When we starting with the operation of a SAP Business One on HANA 10 environment, sometimes you may find that there are no possibilities to install a SAP HANA Cockpit for the administration of the database HANA 2.0 or simply “it is not budgeted” in the scope of the project .

Due to the characteristics of this type of project and the target of some the clients, many times these don’t have the necessary infrastructure and the technical personnel qualified for the administration of HANA as it “should be”.

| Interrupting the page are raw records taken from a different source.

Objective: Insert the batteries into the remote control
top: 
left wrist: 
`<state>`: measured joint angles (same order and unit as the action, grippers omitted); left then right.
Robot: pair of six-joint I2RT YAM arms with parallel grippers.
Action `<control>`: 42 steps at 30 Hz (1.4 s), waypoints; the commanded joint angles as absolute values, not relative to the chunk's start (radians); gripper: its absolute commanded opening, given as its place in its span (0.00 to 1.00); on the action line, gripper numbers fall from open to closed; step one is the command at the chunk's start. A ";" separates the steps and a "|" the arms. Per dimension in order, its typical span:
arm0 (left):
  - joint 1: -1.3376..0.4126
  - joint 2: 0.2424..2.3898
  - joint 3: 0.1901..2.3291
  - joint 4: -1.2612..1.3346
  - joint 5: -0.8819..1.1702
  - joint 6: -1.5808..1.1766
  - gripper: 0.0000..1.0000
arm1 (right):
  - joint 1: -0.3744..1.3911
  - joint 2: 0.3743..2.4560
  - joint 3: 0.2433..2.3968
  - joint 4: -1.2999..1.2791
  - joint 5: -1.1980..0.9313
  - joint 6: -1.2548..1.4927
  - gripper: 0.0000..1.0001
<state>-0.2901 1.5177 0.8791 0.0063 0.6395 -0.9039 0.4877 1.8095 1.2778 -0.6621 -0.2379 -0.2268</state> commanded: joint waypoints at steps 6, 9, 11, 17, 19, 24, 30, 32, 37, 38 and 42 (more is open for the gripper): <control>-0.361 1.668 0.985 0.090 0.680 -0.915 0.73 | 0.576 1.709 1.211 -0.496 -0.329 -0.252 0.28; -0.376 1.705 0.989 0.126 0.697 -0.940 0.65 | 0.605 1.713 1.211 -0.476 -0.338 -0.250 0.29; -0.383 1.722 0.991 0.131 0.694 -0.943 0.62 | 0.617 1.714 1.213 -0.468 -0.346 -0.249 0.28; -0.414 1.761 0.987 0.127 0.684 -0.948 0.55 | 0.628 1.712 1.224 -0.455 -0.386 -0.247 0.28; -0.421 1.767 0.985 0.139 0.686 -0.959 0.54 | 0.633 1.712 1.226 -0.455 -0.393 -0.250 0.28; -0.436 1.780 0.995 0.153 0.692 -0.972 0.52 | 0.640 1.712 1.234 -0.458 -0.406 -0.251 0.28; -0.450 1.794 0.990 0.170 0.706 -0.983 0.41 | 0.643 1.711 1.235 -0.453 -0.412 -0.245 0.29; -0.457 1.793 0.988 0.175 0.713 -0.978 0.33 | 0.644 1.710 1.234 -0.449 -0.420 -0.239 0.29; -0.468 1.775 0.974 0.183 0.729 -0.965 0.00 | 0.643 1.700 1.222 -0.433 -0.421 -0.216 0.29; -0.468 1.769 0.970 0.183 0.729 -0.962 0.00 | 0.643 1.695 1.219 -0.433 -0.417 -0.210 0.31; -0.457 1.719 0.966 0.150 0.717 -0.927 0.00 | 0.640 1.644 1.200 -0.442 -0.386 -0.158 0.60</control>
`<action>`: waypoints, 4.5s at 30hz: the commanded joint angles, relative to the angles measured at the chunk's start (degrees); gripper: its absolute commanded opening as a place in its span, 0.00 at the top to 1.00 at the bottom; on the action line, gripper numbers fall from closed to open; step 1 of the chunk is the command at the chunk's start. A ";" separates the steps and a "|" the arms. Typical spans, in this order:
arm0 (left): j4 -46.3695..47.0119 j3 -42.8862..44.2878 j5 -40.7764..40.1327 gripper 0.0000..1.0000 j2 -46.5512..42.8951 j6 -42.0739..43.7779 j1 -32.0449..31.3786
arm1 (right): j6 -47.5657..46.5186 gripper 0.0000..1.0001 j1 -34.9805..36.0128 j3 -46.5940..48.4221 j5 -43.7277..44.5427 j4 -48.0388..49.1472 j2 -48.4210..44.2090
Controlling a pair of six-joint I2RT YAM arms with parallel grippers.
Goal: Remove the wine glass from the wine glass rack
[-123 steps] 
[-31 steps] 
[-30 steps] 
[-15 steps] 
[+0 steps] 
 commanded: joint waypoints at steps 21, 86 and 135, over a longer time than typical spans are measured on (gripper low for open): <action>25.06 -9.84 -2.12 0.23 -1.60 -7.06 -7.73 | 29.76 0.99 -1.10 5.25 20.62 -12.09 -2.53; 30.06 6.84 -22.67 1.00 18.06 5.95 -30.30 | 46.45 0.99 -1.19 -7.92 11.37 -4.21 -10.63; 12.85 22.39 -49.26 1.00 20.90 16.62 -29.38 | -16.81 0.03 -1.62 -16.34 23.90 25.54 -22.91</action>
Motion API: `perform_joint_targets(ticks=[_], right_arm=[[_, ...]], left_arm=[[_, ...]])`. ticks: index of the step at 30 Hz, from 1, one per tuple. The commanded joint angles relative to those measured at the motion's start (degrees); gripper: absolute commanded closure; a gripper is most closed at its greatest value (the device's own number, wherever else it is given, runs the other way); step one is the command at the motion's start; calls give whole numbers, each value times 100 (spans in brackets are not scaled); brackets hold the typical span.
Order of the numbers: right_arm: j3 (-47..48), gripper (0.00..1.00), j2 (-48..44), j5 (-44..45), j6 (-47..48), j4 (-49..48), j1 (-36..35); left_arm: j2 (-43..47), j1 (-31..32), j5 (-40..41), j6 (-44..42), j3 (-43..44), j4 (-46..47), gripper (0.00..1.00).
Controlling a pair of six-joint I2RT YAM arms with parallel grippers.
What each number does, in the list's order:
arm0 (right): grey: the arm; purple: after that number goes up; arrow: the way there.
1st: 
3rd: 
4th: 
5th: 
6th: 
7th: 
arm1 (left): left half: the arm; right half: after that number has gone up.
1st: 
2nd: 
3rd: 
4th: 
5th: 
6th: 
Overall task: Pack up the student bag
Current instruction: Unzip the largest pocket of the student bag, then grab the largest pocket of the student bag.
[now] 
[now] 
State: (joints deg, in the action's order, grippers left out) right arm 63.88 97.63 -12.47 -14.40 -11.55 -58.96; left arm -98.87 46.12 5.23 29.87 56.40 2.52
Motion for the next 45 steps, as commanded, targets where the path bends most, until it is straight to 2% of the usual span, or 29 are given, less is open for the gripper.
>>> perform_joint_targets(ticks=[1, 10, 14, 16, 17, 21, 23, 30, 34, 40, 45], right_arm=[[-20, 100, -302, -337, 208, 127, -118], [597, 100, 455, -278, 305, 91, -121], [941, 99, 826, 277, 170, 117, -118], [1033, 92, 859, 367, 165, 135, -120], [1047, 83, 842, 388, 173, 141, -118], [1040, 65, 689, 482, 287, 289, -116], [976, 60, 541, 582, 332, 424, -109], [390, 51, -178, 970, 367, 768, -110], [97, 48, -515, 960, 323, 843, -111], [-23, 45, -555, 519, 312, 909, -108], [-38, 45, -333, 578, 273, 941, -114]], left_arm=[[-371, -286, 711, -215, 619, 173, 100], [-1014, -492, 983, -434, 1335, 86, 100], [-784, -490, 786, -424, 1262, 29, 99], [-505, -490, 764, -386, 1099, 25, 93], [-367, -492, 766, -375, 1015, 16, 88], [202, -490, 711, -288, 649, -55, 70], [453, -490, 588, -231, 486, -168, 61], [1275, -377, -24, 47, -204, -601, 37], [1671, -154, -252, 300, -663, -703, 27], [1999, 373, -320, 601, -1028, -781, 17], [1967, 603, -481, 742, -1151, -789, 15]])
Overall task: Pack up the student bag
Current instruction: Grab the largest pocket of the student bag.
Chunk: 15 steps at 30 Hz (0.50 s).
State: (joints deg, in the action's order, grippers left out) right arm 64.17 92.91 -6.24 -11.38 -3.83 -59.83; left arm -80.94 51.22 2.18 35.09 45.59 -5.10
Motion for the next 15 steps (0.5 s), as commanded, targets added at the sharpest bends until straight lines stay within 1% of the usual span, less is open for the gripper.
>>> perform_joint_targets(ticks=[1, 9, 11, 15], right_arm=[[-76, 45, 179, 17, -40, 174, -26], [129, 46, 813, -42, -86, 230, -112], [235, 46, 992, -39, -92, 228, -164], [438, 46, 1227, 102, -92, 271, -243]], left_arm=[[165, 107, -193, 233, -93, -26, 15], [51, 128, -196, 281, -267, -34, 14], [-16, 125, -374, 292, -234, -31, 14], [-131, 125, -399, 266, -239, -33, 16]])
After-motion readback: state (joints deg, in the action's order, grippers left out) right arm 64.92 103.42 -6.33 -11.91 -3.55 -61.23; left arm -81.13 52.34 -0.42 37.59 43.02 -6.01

This happens mainly in On-Premise environments where the customer has to ensure the security and integrity of their data, regardless of whether the solution is installed under a hyperscaler or not.

Most hyperscalers offer replication solutions, data protection, etc. to guarantee the data of the products that we can use in them, but these are sometimes not products chosen by some “very small” customers profile.

In these types of clients, there is much less staff available to carry out the minimum backup / administration policies that a system that uses HANA requires, so in some way (and after installation) it is necessary to ensure its operability before untimely events during its life cycle.

A quick way to do it, and with few resources involved, is by implementing scripts that run the backups on a scheduled basis, delete the old ones and copy them to another site outside the Linux server.

 

Author’s note: There are a thousand ways to do this “administrative task” (and that it is best to use the HANA Cockpit of that we are clear) to guarantee the minimum backup policies in the most economical way possible. This is just another one that can be used by technical consultants who implement SAP Business One or have to manage solutions of this type.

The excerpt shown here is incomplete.